■ **What the exercise asks**
Give the data again exactly, stopping after the "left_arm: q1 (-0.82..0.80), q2" line.

■ **Raw data**
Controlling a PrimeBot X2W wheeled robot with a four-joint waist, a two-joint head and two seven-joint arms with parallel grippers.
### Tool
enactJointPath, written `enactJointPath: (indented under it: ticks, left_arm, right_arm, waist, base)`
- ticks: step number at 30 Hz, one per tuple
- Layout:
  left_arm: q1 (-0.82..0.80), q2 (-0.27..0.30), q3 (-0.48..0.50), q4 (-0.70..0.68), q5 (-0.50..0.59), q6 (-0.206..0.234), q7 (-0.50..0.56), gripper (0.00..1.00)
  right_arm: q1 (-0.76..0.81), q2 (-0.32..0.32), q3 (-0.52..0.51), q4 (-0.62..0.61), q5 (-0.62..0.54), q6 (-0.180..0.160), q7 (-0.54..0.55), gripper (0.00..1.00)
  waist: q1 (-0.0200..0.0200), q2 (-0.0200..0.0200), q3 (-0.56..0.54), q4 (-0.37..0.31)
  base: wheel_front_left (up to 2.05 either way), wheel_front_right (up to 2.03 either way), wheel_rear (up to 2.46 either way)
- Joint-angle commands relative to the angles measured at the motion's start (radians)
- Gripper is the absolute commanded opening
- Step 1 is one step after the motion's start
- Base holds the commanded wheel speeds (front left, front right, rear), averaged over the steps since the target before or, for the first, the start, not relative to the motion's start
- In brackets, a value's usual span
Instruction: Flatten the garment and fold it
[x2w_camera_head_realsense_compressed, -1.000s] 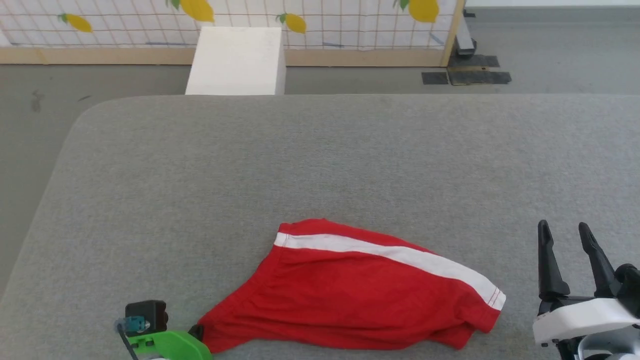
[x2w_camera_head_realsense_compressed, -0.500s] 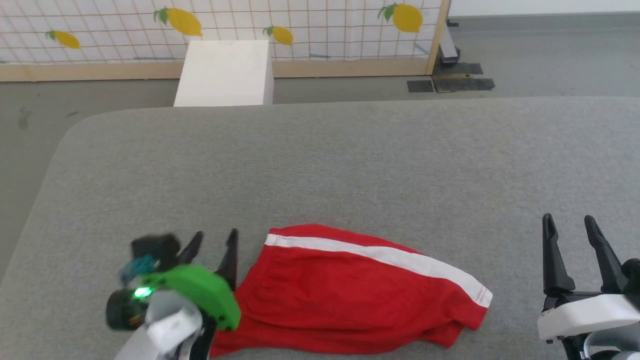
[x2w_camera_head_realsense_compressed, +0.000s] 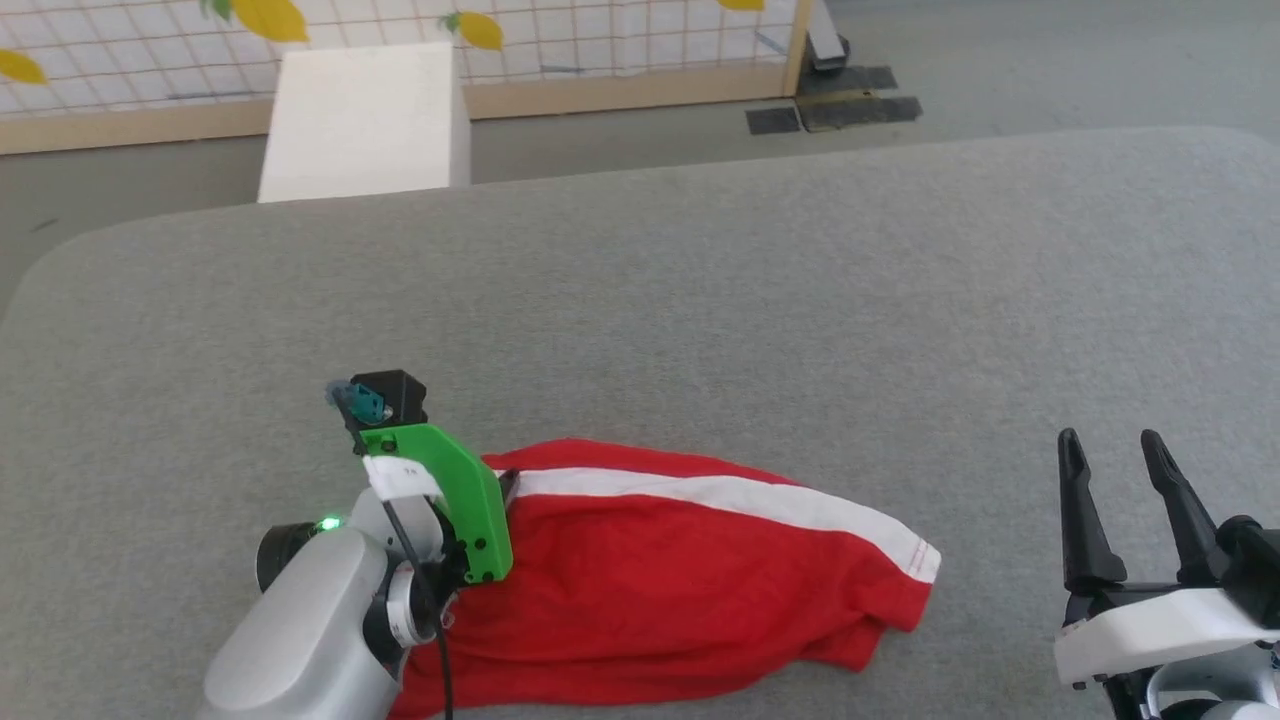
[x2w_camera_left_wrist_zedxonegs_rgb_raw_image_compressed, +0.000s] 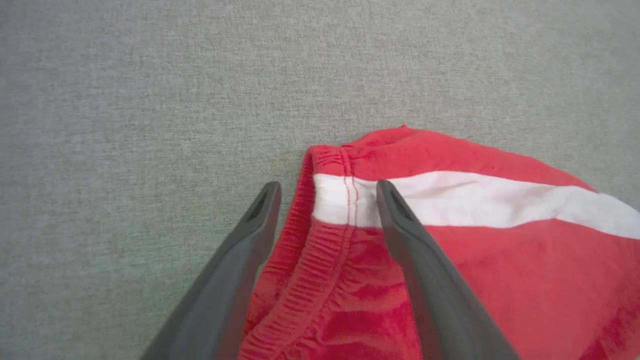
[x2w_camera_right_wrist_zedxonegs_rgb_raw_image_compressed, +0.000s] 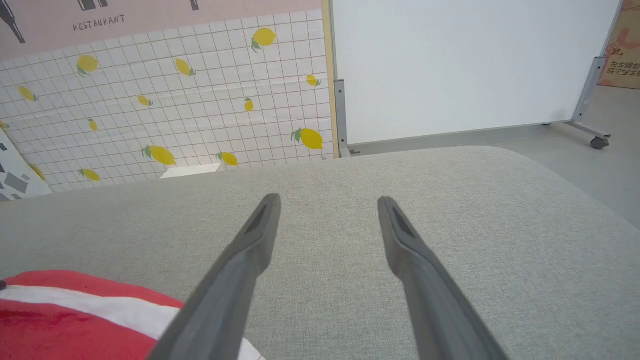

■ **Your response**
Controlling a PrimeBot X2W wheeled robot with a four-joint waist, a two-joint head and two seven-joint arms with parallel grippers.
### Tool
enactJointPath, written `enactJointPath: (indented under it: ticks, left_arm, right_arm, waist, base)`
- ticks: step number at 30 Hz, one per tuple
- Layout:
  left_arm: q1 (-0.82..0.80), q2 (-0.27..0.30), q3 (-0.48..0.50), q4 (-0.70..0.68), q5 (-0.50..0.59), q6 (-0.206..0.234), q7 (-0.50..0.56), gripper (0.00..1.00)

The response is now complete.